After those two the pistons and rods take the spotlight. Your pistons need to be optimized for the environment you intend them to operate in. Normally aspirated pistons have one success formula and blown motor pistons have another. Putting one in into the other's service environment will produce unhappy results an eventually broken parts.
The connecting rod and its fasteners not only transmit the power from combustion through the crank slider mechanism but may well be the second most highly stressed component in the engine after the crankshaft. Certainly true on a blown motor and probably also true on a high output n/a engine.
Fred Carrillo started making H-Beams in the early sixties. He was and is considered the pre-eminent connecting rod manufacturer in the world and the father of the H-Beam design as we know it today. He patented that design to protect his intellectual design properties and seventeen years later when the patent ran out he applied for a second seventeen year period of protection. When the extended protection period expired H-Beam connecting rods began to appear from a growing number of suppliers. Today the numbers are legion and from all over the world.
Designed correctly the H-Beam rod is extraordinarily strong and also light. Done as a knock off, low dollar copy without adequate engineering time to properly design the rod for the intended engine/application they are a minimally an untested and most probably a weak link in your engine that will eventually lead to an engine failure.
When Ford built the supercharged 03/04 Cobra engines they went out of Ford to Manley for their H-Beam connecting rods. This was a production first! In Frank Moriarity's book Iron Fist Lead Foot, about the genesis of the engine/vehicle combination, John Colletti, who headed up the internal team was confronted with OEM connecting rod failure during Ford's 300 hour cyclical endurance run on the dynamometer.

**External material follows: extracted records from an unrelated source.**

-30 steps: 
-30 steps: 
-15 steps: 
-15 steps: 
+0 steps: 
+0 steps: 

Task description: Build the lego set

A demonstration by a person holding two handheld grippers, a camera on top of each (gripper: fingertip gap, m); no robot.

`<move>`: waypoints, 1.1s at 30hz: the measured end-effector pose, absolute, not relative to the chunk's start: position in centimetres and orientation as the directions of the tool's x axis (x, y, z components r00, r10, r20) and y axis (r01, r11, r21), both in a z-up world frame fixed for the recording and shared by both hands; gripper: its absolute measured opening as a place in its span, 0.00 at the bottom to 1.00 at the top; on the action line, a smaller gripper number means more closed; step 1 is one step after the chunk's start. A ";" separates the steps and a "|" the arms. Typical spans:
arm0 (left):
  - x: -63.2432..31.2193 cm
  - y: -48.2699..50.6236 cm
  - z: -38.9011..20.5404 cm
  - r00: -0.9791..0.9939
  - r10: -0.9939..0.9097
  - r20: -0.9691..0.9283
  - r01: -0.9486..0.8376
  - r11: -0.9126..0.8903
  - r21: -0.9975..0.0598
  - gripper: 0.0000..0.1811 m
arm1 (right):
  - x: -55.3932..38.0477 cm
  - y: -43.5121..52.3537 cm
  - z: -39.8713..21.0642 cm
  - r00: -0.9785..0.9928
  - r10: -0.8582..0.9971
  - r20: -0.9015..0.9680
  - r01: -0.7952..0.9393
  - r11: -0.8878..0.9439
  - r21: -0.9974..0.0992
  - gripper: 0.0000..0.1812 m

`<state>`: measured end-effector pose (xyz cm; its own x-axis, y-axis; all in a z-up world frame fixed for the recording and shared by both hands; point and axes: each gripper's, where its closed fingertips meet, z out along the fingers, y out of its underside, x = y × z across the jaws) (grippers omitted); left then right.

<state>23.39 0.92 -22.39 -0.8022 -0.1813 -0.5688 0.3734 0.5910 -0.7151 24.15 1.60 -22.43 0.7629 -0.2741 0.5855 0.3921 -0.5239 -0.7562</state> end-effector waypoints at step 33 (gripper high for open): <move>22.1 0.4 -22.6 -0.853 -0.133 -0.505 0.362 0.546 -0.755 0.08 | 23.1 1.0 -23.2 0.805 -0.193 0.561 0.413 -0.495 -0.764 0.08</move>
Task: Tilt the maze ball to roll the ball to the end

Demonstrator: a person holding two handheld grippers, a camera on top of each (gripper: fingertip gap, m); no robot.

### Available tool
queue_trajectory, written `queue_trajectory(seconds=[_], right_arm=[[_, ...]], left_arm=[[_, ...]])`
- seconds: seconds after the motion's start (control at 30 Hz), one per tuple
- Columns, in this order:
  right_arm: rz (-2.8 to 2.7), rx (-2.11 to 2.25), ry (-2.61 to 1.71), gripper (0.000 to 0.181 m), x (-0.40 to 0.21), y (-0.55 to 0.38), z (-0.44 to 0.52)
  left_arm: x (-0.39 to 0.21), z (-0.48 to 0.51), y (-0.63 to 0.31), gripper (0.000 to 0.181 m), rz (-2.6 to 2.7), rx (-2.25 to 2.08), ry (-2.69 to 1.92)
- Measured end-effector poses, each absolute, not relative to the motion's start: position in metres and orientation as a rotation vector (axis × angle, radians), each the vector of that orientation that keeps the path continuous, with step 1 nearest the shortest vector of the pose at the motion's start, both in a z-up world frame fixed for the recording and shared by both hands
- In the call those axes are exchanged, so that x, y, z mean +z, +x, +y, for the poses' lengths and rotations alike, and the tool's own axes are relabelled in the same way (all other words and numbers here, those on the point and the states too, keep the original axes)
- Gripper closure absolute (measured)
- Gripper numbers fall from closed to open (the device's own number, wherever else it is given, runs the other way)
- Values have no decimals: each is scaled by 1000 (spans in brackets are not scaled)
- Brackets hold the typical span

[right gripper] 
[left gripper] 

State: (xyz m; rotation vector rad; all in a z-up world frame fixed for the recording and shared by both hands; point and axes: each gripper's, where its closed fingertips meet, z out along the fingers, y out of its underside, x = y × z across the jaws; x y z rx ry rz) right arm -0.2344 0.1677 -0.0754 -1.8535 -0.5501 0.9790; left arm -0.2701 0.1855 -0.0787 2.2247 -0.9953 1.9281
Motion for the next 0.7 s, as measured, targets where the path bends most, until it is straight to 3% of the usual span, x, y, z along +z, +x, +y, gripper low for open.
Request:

To get through the endurance tests they did something Ford had never done to that point - they went to the outside for Manley's rods. Colletti said of the rod failures, "We're going to get rid of that problem, put the gold plated part in there." Two Manley rods cost Ford more than a fully machined Cobra block ready for assembly. The Manley rod equipped engine sailed through the endurance tests multiple times.
Those rods have since been run day after day in street driven vehicles and raced at the track with over 700 ft/lbs of rear wheel torque. The rods continue to perform flawlessly.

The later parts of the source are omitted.